Copy every line of the data that contains the string "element".

Start of Records for this task

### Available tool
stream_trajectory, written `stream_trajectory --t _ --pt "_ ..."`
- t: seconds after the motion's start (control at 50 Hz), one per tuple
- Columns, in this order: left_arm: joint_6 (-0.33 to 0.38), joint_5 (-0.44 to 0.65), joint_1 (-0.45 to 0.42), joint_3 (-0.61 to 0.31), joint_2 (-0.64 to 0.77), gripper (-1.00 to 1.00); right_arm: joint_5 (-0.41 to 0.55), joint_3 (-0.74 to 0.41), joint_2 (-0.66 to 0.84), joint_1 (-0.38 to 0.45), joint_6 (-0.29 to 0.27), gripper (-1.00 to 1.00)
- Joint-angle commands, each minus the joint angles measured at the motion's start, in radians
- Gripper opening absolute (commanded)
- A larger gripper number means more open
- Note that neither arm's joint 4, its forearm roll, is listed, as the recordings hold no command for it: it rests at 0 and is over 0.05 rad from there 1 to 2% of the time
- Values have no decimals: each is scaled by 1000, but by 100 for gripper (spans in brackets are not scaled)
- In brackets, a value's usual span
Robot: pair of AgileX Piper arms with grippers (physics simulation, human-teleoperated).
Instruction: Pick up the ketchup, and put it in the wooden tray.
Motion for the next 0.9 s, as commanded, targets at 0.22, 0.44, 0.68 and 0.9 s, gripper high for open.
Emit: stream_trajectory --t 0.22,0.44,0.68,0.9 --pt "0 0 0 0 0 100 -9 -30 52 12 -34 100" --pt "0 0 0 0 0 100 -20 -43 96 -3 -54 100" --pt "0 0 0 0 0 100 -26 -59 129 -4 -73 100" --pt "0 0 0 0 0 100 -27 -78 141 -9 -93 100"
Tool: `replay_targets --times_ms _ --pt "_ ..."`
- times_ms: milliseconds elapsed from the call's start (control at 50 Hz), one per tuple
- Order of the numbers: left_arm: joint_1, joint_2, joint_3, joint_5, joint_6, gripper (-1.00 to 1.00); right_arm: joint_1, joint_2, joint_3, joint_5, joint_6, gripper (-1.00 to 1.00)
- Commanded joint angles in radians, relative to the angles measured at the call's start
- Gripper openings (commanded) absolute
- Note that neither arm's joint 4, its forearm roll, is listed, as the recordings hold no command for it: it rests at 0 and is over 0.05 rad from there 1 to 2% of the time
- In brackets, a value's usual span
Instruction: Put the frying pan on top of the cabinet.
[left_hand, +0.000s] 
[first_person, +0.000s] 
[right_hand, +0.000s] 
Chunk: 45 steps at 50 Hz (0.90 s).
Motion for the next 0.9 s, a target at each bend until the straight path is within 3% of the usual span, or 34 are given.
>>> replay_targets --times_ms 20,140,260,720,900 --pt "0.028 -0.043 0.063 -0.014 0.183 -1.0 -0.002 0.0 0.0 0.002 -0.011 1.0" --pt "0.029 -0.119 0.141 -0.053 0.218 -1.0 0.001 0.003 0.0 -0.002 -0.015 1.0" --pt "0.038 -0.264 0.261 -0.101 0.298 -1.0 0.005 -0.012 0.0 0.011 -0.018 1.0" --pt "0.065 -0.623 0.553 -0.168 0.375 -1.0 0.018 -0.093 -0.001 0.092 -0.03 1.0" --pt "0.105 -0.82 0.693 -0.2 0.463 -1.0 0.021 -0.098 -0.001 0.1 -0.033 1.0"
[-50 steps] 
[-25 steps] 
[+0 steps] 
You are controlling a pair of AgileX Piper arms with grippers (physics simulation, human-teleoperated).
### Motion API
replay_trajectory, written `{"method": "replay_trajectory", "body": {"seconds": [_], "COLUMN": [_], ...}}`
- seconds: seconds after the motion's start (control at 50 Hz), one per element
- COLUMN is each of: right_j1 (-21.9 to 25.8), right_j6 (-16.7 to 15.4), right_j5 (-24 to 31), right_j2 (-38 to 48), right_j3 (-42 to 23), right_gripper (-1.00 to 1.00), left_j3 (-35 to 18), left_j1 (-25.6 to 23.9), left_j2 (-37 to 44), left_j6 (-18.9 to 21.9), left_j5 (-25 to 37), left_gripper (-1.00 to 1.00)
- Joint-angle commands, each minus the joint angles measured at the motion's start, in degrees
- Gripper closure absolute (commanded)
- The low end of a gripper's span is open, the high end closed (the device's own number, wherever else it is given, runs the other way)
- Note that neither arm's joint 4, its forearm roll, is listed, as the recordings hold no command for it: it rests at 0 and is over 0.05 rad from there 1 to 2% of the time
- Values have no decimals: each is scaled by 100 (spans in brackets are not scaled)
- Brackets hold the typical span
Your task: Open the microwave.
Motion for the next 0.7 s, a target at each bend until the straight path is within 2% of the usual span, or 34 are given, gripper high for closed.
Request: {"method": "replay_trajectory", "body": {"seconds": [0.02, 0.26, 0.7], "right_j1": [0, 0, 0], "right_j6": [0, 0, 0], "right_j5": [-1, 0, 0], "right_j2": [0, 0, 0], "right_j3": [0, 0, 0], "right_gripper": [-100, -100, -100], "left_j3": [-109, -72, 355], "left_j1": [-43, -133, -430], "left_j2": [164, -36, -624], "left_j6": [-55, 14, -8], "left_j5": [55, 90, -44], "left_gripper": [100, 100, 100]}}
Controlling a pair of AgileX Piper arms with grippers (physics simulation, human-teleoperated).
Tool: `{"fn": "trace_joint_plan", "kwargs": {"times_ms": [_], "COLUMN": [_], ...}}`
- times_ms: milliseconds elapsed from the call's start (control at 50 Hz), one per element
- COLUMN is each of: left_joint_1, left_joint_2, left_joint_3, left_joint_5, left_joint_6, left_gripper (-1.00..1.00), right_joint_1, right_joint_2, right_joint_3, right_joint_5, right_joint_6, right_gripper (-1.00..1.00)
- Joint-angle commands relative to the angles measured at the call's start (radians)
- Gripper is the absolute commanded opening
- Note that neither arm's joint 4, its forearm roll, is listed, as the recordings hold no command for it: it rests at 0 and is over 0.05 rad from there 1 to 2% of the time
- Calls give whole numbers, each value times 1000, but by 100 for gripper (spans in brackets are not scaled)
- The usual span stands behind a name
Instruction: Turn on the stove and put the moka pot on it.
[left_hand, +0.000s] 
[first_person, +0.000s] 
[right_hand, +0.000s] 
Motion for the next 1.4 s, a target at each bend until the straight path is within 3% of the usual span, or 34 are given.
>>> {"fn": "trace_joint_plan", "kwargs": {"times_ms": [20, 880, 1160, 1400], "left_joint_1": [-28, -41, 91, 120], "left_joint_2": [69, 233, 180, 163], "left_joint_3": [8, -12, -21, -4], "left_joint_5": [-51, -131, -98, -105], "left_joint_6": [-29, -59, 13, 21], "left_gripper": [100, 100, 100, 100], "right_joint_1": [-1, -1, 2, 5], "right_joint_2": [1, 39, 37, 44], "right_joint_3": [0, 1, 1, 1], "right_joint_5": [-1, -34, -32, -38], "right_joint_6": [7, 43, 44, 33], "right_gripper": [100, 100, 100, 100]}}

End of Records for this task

Task response
- seconds: seconds after the motion's start (control at 50 Hz), one per element
- times_ms: milliseconds elapsed from the call's start (control at 50 Hz), one per element

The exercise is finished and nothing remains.